Software analyzes mixture data.

Implication: Since the term “ground truth” of a mixture is a description of mixture substance, it has limited relevance to mixture data. In particular, analysis by Mixture Solution or other software that (for example) estimates number of contributors, is not right or wrong according to whether it agrees with ground truth. It’s a tortuous route from the moment DNA is deposited as mixture substance to the final version of mixture data. It’s not a paradox that the best possible analysis of mixture data, the most correct analysis, sometimes differs from the ground truth about something else.

paternity index
a quaint synonym for likelihood ratio used in the context of disputed paternity

probability
• JS Mill explained it well.
• vs "frequency"
Allele probability and allele frequency are two different things. Usually people say allele “frequency” when they mean allele probability. See Why the quotes on “frequency”.

• prior probability
A probability summarizing the value of the evidence prior to inclusion of (for our purposes) the DNA (i.e. scientific) evidence. The prior probability is therefore — at least in principle — a subjective assessment of anecdotal and other evidence that cannot be comfortably quantified. It’s worth distinguishing several particular situations:
1. criminal case
The prior probability is the evidential value of evidence (such as testimony, documents, demeanor) that the DNA analyst doesn’t even hear, and which in any case is the responsibility of the judge or jury to assess. Therefore it is clearly wrong for an expert witness to intrude on the prerogative of the court by making any prior probability assumption. I don’t see anything wrong though with advising the court about how mathematics works, such as by a picture or a chart of examples.
2. (civil) paternity case
In principle the above applies to any court action. But this essay tries to take a realistic view.
3. mass disaster identification

When the object of the identification is humanitarian it is typically virtually the case that decision making is deferred to the scientists. In that case, two useful concepts are:

1. baseline prior probability
If n people are equally missing and all bodies are indistinguishable from one another, then the prior probability for any particular identity is 1/n. This baseline prior can be a reasonable starting point in realistic scenarios as well.
2. requisite prior
Suppose a DNA likelihood ratio has been determined, and a posterior probability threshold for identification has been agreed. Then I define the requisite prior as that prior which is just sufficient for declaring identity.

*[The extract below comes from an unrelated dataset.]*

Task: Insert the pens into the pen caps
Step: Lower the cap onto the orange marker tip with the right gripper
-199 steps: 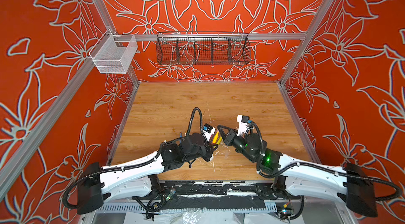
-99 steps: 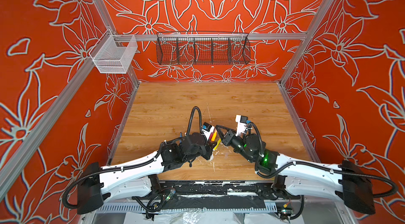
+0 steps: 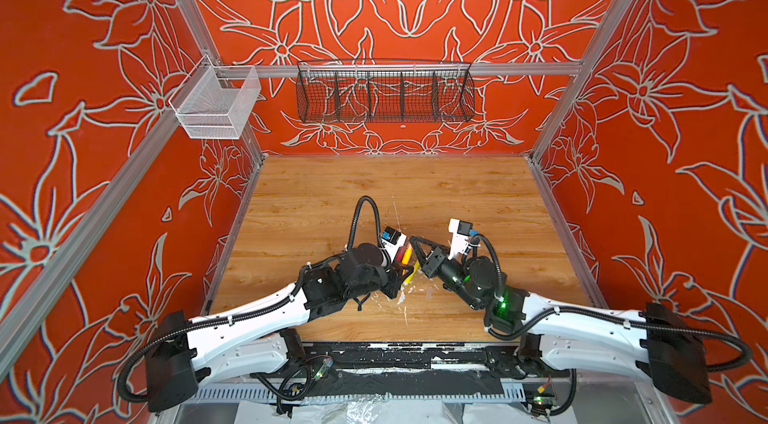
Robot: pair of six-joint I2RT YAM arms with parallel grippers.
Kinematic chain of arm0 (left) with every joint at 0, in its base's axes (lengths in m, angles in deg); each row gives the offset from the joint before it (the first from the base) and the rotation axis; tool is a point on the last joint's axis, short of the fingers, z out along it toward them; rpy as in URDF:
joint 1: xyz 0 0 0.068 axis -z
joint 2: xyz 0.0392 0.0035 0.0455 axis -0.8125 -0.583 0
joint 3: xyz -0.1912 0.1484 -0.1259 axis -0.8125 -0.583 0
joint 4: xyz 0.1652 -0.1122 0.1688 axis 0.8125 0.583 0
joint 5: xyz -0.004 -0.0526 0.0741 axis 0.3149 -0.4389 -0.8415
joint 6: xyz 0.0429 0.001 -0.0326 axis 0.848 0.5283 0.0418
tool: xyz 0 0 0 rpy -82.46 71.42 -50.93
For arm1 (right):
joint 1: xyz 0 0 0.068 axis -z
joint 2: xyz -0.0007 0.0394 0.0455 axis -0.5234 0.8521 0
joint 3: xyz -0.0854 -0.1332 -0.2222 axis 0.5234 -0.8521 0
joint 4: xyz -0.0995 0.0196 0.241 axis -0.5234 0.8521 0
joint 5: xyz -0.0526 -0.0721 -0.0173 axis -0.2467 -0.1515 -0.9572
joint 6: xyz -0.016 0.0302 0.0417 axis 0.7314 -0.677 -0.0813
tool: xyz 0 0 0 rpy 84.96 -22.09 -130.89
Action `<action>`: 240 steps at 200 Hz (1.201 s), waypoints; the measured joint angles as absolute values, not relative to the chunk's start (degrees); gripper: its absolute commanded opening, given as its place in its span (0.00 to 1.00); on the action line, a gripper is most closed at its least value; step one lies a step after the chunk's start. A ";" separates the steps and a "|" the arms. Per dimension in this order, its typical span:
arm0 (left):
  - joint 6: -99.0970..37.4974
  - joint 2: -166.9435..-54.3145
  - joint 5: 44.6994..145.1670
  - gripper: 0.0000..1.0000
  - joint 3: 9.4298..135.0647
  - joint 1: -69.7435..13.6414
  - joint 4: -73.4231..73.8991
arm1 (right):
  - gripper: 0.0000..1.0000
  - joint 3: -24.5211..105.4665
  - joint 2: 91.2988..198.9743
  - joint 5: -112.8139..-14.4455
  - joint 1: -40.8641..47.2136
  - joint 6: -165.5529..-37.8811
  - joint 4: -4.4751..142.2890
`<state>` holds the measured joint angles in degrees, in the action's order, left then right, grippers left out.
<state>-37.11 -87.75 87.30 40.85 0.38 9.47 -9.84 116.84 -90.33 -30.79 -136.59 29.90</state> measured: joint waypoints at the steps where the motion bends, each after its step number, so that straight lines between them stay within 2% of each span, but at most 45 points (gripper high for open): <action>1: -37.11 -87.73 87.32 0.00 40.82 0.38 9.47 | 0.05 -9.84 116.84 -90.33 -30.79 -136.51 29.86; 36: -37.09 -87.47 88.11 0.00 40.52 0.29 9.32 | 0.07 -9.84 117.28 -90.39 -30.99 -135.68 29.42; 107: -36.15 -86.22 88.41 0.00 40.19 0.25 7.09 | 0.31 -9.84 115.86 -89.12 -33.15 -134.15 30.78; 182: -35.86 -86.22 88.02 0.00 40.19 0.25 5.61 | 0.55 -9.84 107.57 -89.41 -33.56 -130.78 37.88; 240: -34.73 -84.36 88.06 0.00 39.49 0.25 5.69 | 0.55 -3.46 105.17 -92.27 -32.87 -128.20 50.03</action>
<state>-34.73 -84.36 88.06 39.49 0.25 5.69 -3.46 105.17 -92.27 -32.87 -128.20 50.03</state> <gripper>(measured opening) 0.152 0.551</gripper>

Example: Suppose n=1000 missing, LR=80000 supporting corpse V to be missing person Jim Jones, and that the agreed policy is to declare identification when the probability is at least 99.9%. Using the baseline prior probability of 1/1000, the posterior probability is only 98.8% and the threshold is not achieved. A prior of about 1/81, 12-fold larger than the baseline prior, is the requisite prior to obtain 99.9%.

Maybe there is some quite useful non-DNA evidence supporting the ID, for example the body V shares a surgical scar approximately like Jim Jones is known to have had, and the stature is about right as well. It would be hard to estimate the exact evidential value of those coincidences, but we don’t have to. It is sufficient to judge that they are worth at least LR=12, the shortfall from the DNA evidence.

unrelated
Everyone is related, so why do we say for example “The suspect is either the father, or is unrelated to the child” to describe the alternative hypotheses in a paternity question? Two answers:
1. It’s hard to find an accurate wording that is simple;
2. The fiction of literally being unrelated is sometimes a premise of our computational model. (The paternity formula 1/2q rests on a premise of unrelatedness.)
All that said, when I or anyone says “unrelated” there is a good chance that what we really mean is “randomly selected, with no more and no less than a random chance to have any particular close or distant relationship”.